In June 2024, Basant Adventure Treks and Expeditions arranged a documentary filming trip to a remote part of the far west, near Mt Saiphal. The team included Nigel Roberts, a British/American who is producing the film, Nepali cinematographer Shyam Karki, and Canadian climatologist Jamie Smith. The film will tell the story of the Bhote Khampa, a small nomadic group which has traditionally made its living using sheep and goats as pack animals. For hundreds of years, the Bhote Khampa brought salt down from Tibet, exchanging it for rice at the Indian border. As rice and salt have become readily available throughout Nepal, the group adapted its business model, and now buys Chinese consumer goods (noodles, alcohol, shoes, etc) at the border town of Hilsa, and transports them to the markets of remote villages of north-western Nepal.
With motor roads now spreading into far-western Nepal, their business is threatened by cheaper truck transport.
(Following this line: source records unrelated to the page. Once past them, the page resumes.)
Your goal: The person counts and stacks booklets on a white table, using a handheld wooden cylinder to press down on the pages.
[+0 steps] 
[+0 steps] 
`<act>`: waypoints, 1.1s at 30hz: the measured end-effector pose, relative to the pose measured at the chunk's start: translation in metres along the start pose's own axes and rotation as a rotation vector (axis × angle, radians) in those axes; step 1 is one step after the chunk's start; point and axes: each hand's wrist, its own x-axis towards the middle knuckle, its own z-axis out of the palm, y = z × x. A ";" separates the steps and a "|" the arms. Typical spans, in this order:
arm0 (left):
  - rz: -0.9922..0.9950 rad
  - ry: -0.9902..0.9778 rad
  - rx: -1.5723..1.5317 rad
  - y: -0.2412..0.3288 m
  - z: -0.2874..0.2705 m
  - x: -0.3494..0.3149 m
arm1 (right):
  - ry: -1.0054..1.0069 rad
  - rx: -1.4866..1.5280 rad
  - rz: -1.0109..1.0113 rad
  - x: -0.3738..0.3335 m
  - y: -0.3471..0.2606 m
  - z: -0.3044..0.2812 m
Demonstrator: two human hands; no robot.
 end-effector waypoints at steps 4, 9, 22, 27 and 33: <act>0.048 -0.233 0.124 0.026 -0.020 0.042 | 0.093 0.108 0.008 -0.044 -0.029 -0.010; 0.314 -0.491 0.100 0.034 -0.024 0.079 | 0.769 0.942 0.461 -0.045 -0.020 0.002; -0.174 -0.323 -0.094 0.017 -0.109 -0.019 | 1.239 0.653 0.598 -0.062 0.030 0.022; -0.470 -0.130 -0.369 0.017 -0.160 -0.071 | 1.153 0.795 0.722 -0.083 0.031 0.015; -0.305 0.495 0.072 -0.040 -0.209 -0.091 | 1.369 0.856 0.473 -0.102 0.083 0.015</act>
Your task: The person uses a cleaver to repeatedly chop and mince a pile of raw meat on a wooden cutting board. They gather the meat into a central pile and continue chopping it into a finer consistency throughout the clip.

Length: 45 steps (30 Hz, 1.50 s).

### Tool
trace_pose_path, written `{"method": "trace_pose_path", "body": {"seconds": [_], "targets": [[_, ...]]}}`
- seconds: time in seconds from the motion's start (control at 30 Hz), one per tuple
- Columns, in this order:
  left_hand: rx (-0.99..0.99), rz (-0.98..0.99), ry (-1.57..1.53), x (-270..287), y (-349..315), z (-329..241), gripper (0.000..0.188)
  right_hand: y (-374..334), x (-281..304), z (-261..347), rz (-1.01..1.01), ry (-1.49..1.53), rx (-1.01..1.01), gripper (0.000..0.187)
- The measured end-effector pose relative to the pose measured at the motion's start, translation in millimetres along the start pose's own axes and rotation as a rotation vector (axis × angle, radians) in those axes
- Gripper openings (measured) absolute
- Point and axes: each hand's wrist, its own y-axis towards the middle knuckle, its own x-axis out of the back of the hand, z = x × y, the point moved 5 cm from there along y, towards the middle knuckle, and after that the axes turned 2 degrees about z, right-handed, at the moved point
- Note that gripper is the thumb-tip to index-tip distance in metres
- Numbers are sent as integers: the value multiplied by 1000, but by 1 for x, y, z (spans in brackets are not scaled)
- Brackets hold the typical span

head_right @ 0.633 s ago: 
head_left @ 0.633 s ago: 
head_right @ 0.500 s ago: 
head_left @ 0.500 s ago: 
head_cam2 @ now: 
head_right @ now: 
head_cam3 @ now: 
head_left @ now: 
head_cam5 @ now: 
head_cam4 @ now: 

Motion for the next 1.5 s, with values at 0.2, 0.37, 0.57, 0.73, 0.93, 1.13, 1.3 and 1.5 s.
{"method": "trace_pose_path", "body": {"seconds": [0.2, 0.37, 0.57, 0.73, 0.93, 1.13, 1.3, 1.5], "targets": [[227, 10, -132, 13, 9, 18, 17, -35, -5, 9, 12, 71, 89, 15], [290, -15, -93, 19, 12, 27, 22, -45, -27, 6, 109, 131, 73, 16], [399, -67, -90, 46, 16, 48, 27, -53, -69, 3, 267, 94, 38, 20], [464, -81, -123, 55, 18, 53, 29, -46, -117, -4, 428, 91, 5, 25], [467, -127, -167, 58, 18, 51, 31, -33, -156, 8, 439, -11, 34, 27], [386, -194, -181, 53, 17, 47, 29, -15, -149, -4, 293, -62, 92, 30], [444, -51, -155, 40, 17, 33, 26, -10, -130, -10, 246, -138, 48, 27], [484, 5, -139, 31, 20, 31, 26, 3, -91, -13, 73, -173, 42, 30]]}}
The filmmakers are interested in how this marginalized community is reacting to the changes caused by modernization, and in exploring ways of helping the Bhote Kampa find new ways of making a living. Despite intense pre-monsoon heat (even at high altitudes), the first stage of the work was successfully concluded and will be followed over the coming weeks by two short trips to complete the filming.
Basanta Adventure specializes in both adventure and spiritual tourism, highlighting the pristine natural and cultural heritage of this remote region of Nepal as a part of the initiative to revive ancient prosperity through sustainable tourism in Karnali and the Far Western part of Nepal. Tourists increasingly traveling to western Tibet (Kailash) utilizing this ancient trade route using the Hilsa port of entry.